Even though, the industry is pursuing sustainable solutions such as, shifting to bio-based materials. An alternative is producing plastic with renewable sources such as plant-based materials instead of fossil fuels. This will make highly biodegradable polymers (also known as bioengineering polymers, biopolymers, or bioplastics) such as polyhydroxyalkanoates (PHA), polylactic acid (PLA) and polybutylene succinate (PBS), which reduce the amount of waste produced over time.

An example of use of bioplastics can be seen in automative industry. Using advanced plastics make lighter, more fuel efficient and environmentally friendly vehicles. In the automotive industry, the energy consumption in vehicles is related to its weight. Research shows that almost a third of CO2 gas emissions comes from passenger cars Source and approximately 50 % of vehicle fuel consumption depends on the vehicle’s mass.
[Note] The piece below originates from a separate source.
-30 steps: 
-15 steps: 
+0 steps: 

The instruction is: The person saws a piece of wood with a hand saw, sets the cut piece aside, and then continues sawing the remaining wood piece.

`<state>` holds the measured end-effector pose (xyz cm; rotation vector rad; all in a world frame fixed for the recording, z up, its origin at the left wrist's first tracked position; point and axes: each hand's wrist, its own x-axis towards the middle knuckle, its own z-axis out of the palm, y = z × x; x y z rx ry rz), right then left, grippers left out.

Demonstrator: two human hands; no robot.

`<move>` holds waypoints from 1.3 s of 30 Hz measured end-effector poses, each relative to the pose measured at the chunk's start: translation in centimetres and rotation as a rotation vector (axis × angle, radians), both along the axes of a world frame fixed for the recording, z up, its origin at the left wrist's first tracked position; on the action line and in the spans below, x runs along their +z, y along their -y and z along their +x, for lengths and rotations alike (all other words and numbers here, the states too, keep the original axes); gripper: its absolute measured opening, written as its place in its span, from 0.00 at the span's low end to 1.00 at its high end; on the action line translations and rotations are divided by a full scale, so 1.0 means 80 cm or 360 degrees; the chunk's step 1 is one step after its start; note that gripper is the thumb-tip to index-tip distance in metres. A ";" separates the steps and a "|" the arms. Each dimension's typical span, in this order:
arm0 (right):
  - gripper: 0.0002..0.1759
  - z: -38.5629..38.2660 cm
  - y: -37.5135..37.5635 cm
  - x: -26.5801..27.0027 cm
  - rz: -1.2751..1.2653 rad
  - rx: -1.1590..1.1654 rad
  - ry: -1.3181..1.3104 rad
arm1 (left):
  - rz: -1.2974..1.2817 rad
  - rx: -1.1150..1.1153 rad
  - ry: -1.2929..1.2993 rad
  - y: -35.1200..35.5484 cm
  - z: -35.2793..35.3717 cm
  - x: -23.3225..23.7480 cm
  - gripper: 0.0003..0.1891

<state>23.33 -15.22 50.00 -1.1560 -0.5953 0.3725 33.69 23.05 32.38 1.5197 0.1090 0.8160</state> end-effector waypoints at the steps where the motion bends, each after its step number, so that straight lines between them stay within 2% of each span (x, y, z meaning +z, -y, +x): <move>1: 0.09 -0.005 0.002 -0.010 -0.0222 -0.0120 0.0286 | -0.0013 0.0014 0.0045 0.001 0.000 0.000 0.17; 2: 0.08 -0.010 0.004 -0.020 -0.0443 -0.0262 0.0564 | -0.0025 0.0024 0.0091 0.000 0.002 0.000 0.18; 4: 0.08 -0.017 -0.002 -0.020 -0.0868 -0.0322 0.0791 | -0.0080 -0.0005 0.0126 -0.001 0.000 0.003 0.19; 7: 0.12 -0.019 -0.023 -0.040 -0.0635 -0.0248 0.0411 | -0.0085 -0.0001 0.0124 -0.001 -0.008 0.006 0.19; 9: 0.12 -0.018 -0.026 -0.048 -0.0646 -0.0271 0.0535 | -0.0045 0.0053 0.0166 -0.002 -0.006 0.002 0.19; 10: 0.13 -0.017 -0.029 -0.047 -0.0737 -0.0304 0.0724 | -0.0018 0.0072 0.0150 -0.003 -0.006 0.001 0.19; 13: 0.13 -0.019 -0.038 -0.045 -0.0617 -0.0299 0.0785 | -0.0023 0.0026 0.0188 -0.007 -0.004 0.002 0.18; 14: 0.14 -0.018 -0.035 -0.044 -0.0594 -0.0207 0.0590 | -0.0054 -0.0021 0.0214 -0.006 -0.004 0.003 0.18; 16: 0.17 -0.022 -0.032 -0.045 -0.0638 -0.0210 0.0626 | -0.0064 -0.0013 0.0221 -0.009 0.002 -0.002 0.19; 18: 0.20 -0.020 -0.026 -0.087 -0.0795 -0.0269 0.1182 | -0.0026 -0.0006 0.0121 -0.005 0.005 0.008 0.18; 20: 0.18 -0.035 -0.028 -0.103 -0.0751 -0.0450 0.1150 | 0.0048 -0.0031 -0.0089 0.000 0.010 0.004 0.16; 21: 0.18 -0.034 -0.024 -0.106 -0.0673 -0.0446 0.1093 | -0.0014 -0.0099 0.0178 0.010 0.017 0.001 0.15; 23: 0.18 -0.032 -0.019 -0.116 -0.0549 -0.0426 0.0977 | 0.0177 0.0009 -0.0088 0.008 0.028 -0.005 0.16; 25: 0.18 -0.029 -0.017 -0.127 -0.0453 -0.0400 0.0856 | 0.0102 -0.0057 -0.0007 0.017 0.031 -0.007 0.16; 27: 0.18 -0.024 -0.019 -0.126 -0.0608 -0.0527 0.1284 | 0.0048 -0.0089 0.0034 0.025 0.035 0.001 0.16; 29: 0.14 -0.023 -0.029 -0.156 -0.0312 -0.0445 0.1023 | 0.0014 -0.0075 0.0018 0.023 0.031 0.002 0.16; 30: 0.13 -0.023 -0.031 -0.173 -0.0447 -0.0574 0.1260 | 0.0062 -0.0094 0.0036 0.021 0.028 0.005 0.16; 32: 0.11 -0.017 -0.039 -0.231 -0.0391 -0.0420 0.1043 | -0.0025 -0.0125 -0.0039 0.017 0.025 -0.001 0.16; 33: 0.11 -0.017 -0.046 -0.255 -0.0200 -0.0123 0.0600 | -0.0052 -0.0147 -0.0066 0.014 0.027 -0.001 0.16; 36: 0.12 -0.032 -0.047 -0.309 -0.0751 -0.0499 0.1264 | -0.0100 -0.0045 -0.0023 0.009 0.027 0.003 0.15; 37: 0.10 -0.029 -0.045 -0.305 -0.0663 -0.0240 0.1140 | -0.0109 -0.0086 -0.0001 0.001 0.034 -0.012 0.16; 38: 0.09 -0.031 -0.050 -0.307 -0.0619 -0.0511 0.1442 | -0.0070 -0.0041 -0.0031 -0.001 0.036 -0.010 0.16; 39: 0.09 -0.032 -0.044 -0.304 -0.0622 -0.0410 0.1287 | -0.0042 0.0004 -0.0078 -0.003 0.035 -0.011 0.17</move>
Therefore, implementing engineering plastics and lightweight design is an opportunity to reduce fuel consumption and as a result, gas emissions.

However, compared to old engineering plastics, bioplastics, such as PLA and PHA, lack the necessary mechanical properties for the automative industry. furthermore, some have a thermal degradation, which means they can emit undesirable odors or deformation on sunny days. Nevertheless, they can be reinforced with help of other polymers to enhance they properties.